Scotland pays back Mawali for past pollution
Can the climate debt ever be paid off? Scotland is one of several countries who have
agreed to pay for “loss and damage” caused by climate change.
First came the floods. Then came the crocodiles. The floodwater brought the deadly predators right into the village.
Mambundungu in Malawi has been battered by natural disasters recently.
But the flooding is not so natural after all. Climate change has caused all kinds of extreme weather around the world.
Malawi is one of the countries that has been hardest hit.
That is why the Scottish government has agreed to pay into a “loss and damage” fund to help out in villages like Mambundungu.
It is one of the first developed countries to agree that the rich world owes a debt to countries worst affected by the changing climate.

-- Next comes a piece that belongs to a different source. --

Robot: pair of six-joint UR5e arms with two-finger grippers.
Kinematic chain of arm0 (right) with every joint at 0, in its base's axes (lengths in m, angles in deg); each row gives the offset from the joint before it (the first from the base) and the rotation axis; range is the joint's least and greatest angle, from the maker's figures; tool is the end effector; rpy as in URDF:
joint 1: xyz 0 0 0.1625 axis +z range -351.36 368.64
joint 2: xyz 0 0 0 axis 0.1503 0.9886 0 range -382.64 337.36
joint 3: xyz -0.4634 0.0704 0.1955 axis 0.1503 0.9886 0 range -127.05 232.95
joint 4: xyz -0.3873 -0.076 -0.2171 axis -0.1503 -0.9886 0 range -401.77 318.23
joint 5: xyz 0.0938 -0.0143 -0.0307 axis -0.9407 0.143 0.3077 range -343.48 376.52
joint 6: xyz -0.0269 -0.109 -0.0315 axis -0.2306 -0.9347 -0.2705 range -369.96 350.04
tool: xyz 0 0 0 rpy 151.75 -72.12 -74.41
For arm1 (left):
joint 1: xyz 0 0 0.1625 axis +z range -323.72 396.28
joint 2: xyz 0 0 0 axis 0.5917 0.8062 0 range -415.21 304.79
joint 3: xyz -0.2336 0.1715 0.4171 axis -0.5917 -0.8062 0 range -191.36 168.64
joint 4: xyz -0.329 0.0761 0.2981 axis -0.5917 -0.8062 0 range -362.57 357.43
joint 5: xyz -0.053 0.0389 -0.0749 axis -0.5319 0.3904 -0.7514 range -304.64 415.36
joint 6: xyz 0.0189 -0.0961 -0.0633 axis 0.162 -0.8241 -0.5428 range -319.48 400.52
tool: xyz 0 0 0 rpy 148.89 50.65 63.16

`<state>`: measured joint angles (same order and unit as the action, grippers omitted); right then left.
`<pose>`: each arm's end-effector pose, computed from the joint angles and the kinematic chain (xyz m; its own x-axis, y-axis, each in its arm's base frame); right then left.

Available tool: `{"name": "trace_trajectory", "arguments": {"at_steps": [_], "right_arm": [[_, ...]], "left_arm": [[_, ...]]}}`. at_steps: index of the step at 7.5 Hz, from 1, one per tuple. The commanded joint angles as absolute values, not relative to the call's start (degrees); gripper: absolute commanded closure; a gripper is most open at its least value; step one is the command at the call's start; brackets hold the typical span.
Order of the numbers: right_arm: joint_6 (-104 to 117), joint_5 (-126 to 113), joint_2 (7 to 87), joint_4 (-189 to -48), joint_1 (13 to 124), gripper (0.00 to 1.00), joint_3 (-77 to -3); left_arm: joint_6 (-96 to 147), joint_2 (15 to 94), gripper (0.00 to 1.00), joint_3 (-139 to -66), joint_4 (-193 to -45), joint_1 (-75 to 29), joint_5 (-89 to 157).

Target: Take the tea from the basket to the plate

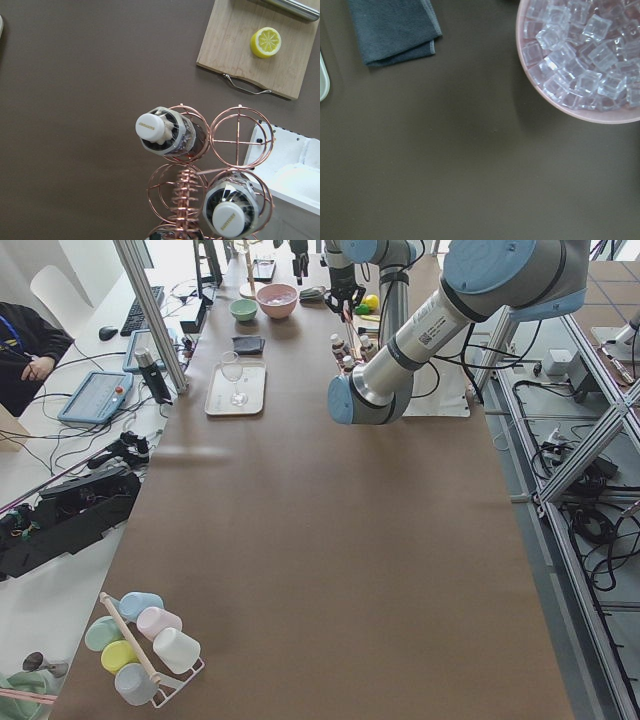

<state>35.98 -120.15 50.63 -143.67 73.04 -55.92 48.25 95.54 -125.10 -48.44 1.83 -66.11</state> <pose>-0.2239 -0.5797 0.4317 0.6269 0.2038 0.7520 -0.0787 0.9768 -0.1991 0.4743 -0.4131 -0.0063 0.1172 0.9445 -0.3070 -0.6501 0.3066 0.6952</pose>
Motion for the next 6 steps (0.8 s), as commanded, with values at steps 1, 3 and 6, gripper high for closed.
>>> {"name": "trace_trajectory", "arguments": {"at_steps": [1,3,6], "right_arm": [[48.1,-120.0,43.5,-143.1,68.9,0.00,-53.1],[55.2,-121.9,42.1,-142.4,68.0,0.00,-53.1],[65.5,-123.0,38.5,-142.3,65.6,0.00,-52.6]], "left_arm": [[48.3,95.4,1.00,-124.8,-48.4,1.9,-66.1],[48.3,95.5,1.00,-123.9,-48.5,2.1,-66.1],[48.3,94.9,1.00,-123.7,-48.5,2.3,-66.1]]}}
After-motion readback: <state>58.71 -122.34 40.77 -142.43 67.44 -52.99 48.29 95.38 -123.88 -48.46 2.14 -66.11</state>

The amount of carbon released by richer countries over the last century dwarfs the emissions of a country like Malawi. So, many have been advocating
for the developed world to pay for the damage.
Scotland signed up earlier than most, during the COP26 talks. A wider agreement was reached at COP27 in 2022.
Scotland, the birthplace of the modern steam engine, has so far agreed to pay £7m into the scheme.
The UK is the fifth largest polluter in history, responsible for 5% of emissions since 1750. The total amount pledged so far stands at £202m. A UN report estimates that the total cost of adapting to climate change could reach about £280bn a year by 2030.